[[ Material for this task, beginning ]]

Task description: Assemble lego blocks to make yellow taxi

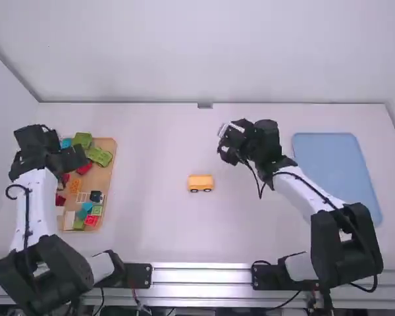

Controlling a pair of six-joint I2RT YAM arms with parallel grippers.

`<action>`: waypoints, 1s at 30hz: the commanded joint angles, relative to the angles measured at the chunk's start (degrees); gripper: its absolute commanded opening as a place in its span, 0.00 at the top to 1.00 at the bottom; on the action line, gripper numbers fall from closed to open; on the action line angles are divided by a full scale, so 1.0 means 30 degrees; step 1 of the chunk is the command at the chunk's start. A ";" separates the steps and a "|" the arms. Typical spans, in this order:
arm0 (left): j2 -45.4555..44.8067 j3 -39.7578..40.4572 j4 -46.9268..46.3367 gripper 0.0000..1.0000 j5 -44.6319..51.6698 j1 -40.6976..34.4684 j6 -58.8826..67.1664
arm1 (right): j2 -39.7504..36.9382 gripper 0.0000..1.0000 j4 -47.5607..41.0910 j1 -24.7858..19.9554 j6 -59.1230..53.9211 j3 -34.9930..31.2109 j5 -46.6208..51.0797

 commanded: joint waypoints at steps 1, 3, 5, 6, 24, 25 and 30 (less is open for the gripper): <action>0.0102 0.0255 -0.0401 0.01 -0.1107 -0.0029 -0.0211 | -0.0226 0.02 0.0051 0.0160 -0.0634 0.0036 0.0102; 0.0109 0.0248 -0.0321 0.01 -0.2229 -0.0015 0.0306 | -0.0226 0.02 0.0036 0.0197 -0.1239 0.0036 0.0109; 0.0226 0.0277 -0.0197 0.01 -0.2200 0.0087 0.2528 | -0.0226 0.02 0.0051 0.0189 -0.1566 0.0036 0.0102; 0.0299 0.0321 -0.0131 0.01 -0.2062 0.0182 0.3249 | -0.0226 0.02 0.0073 0.0189 -0.1581 0.0036 0.0109; 1.0178 0.6790 -0.6892 0.01 0.2739 0.3402 0.9435 | -0.0226 0.02 0.0233 0.0219 -0.1479 0.0036 0.0109; 1.0346 0.6790 -0.6739 0.01 0.2725 0.3388 0.9435 | -0.0226 0.02 0.0204 0.0226 -0.1494 0.0036 0.0109; 1.0717 0.6419 -0.5661 0.01 0.2659 0.3475 0.9435 | -0.0226 0.01 0.0175 0.0204 -0.1501 0.0036 0.0102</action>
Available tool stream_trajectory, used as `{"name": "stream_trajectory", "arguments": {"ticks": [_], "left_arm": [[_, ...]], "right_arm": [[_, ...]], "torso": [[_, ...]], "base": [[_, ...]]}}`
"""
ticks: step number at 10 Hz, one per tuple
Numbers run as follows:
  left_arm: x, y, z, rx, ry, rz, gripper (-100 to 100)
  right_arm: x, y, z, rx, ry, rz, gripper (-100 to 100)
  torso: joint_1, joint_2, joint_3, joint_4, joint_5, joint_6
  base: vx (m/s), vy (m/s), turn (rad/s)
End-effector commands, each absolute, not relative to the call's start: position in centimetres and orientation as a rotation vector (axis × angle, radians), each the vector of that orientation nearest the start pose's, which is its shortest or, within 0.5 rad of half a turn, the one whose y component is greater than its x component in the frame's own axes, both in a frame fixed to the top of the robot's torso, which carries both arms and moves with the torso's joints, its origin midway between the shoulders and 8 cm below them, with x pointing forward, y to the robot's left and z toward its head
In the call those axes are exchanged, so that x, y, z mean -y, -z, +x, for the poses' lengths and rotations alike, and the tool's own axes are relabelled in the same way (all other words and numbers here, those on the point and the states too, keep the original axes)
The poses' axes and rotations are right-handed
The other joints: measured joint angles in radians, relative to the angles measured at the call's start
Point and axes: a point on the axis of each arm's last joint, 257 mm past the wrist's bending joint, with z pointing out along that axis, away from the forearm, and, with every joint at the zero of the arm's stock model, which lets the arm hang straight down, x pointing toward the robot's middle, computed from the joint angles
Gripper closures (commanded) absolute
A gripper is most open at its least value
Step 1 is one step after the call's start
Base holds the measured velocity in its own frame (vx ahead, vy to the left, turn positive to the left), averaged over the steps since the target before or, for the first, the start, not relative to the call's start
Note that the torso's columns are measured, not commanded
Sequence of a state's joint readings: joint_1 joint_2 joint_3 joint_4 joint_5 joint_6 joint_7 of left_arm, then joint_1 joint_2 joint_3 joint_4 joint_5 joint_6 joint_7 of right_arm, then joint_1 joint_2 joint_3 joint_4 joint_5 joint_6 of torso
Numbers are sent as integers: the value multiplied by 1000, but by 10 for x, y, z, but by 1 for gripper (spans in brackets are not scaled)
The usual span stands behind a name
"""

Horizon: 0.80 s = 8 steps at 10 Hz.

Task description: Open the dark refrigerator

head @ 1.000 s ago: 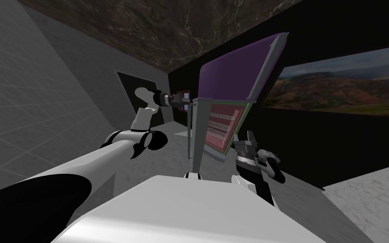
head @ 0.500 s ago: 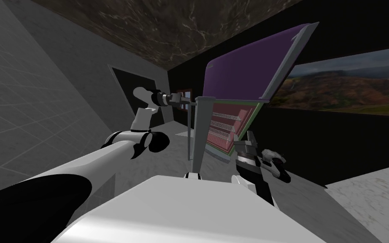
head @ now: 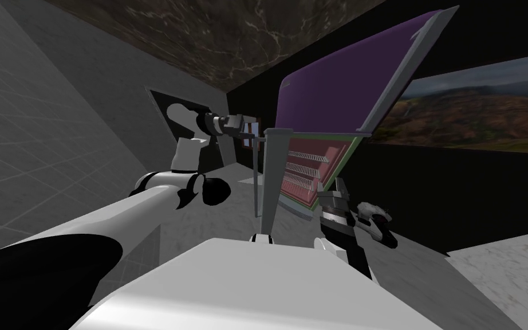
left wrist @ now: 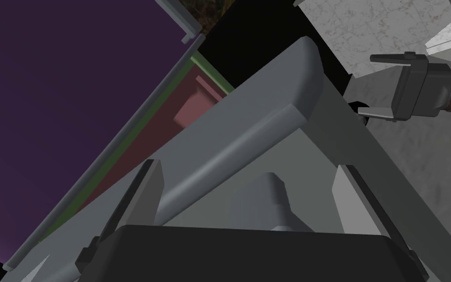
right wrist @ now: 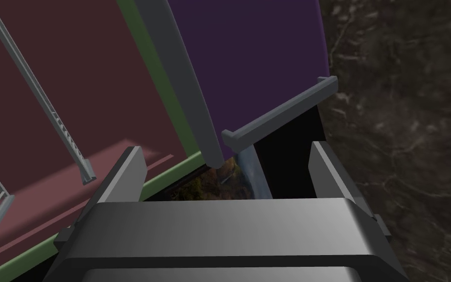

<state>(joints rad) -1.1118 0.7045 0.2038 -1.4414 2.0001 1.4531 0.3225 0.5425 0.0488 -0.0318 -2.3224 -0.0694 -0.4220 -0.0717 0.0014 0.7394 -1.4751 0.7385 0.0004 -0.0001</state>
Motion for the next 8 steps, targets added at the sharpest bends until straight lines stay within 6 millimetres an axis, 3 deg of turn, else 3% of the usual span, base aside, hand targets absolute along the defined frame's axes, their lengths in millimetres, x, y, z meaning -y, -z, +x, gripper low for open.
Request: {"name": "stream_trajectory", "arguments": {"ticks": [1, 8], "left_arm": [[-89, -260, 402, 1724, -1800, 832, -100], [-89, -260, 402, 1724, -1800, 832, -100]], "right_arm": [[308, -15, 340, -550, -1346, 815, 0], [308, -15, 340, -550, -1346, 815, 0]], "torso": [[1, -1, -1, -1, 1, 0], [-2, -1, -1, 0, -1, 0]], "base": [[-1, -12, 9], [0, 2, 4]]}}
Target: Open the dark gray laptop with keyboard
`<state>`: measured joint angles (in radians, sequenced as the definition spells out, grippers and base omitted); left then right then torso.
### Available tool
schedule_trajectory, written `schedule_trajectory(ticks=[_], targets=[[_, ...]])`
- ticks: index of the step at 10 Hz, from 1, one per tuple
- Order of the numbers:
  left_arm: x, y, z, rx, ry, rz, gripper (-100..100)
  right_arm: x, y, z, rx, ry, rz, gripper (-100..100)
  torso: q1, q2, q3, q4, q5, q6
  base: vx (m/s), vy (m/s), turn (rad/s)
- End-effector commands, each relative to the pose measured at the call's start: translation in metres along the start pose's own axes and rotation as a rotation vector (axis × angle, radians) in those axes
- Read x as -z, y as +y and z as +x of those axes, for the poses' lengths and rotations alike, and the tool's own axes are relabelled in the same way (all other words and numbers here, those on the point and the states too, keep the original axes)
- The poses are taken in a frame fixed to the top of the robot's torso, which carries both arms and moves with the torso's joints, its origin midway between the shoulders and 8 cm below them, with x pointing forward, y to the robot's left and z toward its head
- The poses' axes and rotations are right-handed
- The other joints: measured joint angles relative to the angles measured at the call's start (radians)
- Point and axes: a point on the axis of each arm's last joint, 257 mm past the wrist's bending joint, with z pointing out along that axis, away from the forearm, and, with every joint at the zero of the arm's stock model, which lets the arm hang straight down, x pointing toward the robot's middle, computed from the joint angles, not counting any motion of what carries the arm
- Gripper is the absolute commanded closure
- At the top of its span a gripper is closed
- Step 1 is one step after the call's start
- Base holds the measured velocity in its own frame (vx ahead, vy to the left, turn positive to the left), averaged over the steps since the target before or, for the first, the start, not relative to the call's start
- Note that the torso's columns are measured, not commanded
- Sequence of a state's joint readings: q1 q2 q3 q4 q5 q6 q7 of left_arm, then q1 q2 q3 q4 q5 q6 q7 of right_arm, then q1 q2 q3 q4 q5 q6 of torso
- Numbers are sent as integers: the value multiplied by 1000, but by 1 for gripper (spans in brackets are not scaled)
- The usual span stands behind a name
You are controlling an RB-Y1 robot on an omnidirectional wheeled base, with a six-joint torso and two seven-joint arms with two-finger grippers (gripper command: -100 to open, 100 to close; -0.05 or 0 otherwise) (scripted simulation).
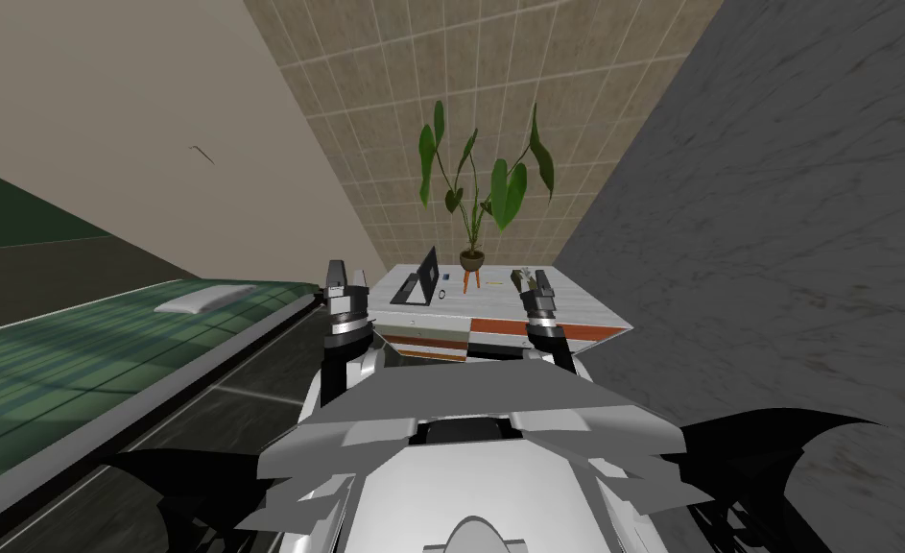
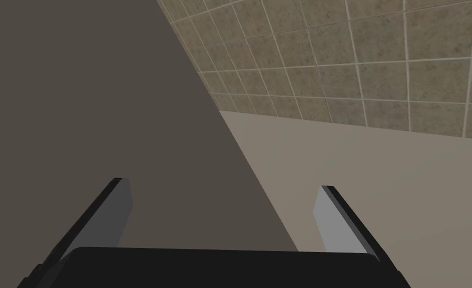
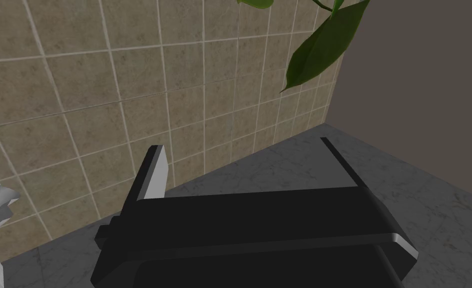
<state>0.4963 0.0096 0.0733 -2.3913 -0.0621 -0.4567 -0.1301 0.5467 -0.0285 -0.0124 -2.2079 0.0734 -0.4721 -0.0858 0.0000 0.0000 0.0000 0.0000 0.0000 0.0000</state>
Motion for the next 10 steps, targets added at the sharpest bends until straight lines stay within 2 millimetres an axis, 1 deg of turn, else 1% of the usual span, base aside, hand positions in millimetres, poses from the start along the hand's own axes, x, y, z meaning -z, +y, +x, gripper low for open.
schedule_trajectory(ticks=[1, 3, 9, 10], targets=[[0, 0, 0, 0, 0, 0, 0, 0, 0, 0, 0, 0, 0, 0, 0, 40, -82, 41, 0, 0, 0, 0, 0], [0, 0, 0, 0, 0, 0, 0, 0, 0, 0, 0, 0, 0, 0, 0, 175, -351, 176, 0, 0, 0, 0, 0], [0, 0, 0, 0, 0, 0, 0, 0, 0, 0, 0, 0, 0, 0, 0, 618, -1234, 617, 0, 0, 0, 0, 0], [-1, 1, 3, -8, 27, -1, -100, 0, 0, 0, 0, 0, 0, 0, 0, 691, -1382, 691, 0, 0, 6, -6, -10]])
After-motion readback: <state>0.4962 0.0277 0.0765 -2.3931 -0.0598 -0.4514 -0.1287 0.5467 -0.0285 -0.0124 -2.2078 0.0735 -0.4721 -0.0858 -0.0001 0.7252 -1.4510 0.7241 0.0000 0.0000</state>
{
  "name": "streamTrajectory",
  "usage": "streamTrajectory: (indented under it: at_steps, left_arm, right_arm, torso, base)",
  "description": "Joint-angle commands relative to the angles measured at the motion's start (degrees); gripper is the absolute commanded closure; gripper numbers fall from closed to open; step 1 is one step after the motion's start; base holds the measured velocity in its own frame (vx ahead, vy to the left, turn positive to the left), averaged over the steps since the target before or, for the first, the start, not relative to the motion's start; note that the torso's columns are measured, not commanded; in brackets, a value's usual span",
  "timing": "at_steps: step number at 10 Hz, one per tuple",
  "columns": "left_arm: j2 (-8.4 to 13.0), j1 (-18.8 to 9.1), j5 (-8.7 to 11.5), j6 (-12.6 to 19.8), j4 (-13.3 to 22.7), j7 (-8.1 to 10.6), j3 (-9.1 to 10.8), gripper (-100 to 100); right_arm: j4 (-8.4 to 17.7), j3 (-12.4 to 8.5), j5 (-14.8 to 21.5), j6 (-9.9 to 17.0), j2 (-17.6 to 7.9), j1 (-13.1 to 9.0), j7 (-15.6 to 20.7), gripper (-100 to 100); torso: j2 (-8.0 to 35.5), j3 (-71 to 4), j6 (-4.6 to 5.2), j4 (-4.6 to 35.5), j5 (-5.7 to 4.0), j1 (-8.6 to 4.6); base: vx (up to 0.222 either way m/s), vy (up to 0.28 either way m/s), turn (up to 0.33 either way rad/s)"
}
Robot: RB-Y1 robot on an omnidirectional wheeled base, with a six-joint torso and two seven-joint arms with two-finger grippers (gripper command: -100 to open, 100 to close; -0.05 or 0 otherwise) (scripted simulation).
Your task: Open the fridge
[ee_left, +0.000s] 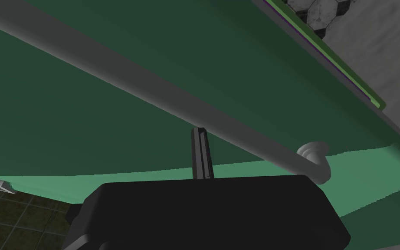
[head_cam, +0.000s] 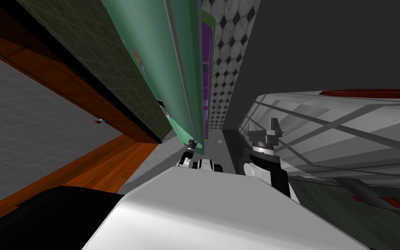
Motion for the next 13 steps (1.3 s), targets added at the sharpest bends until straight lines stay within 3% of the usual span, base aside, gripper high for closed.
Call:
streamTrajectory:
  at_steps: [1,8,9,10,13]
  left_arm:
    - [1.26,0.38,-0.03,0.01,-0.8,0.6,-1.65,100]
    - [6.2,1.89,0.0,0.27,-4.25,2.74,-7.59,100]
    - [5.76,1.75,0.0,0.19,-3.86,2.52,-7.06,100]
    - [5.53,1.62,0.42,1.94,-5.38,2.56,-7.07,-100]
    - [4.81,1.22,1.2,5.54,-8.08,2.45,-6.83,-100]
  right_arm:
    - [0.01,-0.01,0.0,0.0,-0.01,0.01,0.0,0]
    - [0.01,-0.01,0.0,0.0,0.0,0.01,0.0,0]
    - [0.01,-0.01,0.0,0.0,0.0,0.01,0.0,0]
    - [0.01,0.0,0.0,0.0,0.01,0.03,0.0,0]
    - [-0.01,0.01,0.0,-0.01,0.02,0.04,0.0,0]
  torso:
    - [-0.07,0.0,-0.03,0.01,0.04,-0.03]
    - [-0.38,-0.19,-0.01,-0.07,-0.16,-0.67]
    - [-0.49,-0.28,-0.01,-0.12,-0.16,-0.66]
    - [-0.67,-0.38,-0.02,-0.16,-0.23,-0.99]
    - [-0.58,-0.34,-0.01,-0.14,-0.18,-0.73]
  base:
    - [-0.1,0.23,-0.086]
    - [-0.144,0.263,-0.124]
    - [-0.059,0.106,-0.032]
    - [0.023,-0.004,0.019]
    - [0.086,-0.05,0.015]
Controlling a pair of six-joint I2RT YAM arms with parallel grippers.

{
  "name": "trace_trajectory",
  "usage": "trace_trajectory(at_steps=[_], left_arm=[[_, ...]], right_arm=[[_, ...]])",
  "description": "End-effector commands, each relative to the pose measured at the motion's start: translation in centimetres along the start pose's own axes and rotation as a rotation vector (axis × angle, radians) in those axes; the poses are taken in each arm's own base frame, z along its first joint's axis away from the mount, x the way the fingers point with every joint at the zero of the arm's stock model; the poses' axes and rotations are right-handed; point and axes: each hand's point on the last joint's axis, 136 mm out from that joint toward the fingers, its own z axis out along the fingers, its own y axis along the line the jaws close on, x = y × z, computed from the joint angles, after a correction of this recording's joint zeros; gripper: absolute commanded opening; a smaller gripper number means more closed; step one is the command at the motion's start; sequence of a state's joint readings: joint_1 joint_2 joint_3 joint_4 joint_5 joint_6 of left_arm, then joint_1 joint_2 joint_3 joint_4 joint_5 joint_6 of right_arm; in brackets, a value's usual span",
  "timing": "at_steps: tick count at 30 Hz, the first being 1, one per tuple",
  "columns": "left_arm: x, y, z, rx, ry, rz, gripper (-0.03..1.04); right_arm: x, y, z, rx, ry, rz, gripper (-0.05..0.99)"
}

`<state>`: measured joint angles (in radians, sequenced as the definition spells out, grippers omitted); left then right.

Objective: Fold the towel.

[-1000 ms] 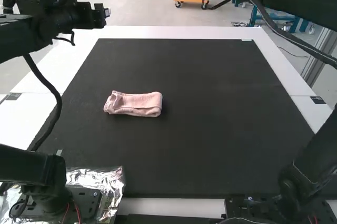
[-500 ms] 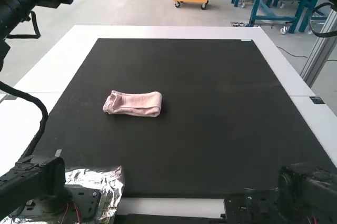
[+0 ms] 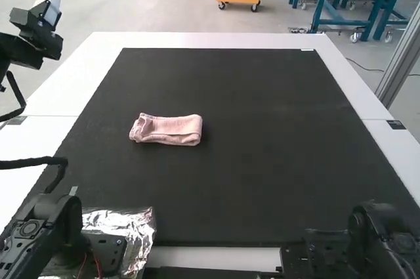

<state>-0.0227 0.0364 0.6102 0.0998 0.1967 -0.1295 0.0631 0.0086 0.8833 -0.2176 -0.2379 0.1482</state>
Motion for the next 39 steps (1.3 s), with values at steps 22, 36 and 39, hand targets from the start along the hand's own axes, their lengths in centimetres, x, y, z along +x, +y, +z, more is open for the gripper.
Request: trace_trajectory(at_steps=[22, 36, 39], left_arm=[[17.3, 6.0, -3.4, -0.326, 0.179, 0.219, 0.96], [28.7, 6.7, -8.5, -0.459, 0.585, -0.107, 0.96], [29.8, 6.6, -9.4, -0.479, 0.631, -0.15, 0.96]], right_arm=[[18.2, -12.0, 1.5, 0.425, 0.049, -0.126, 0.91], [31.7, -14.2, -2.8, 0.482, 0.484, -0.135, 0.91], [33.5, -14.2, -3.9, 0.484, 0.573, -0.134, 0.91]])
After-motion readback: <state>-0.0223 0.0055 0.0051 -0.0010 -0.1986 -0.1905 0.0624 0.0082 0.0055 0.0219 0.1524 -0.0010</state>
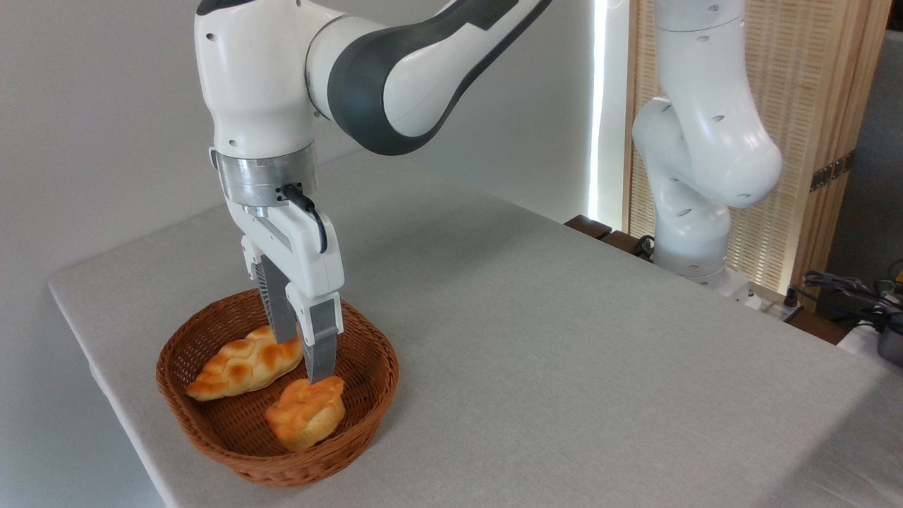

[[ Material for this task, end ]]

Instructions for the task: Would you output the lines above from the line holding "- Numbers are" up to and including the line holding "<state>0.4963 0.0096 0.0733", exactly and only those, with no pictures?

Answer to this task:
- Numbers are sent as integers: the value multiplied by 1000, but by 1 for gripper (spans in brackets are not scaled)
- The usual span stands behind a name
You are controlling an RB-Y1 robot on an omnidirectional wheeled base, with a six-joint torso and two seven-joint arms with two-finger grippers (gripper command: -100 to open, 100 to close; -0.05 or 0 otherwise) (scripted simulation).
<state>0.4963 0.0096 0.0733 -2.3913 -0.0621 -0.4567 -0.1301 0.5467 -0.0285 -0.0124 -2.2079 0.0734 -0.4721 -0.0858 0.0000 0.0000 0.0000 0.0000 0.0000 0.0000</state>

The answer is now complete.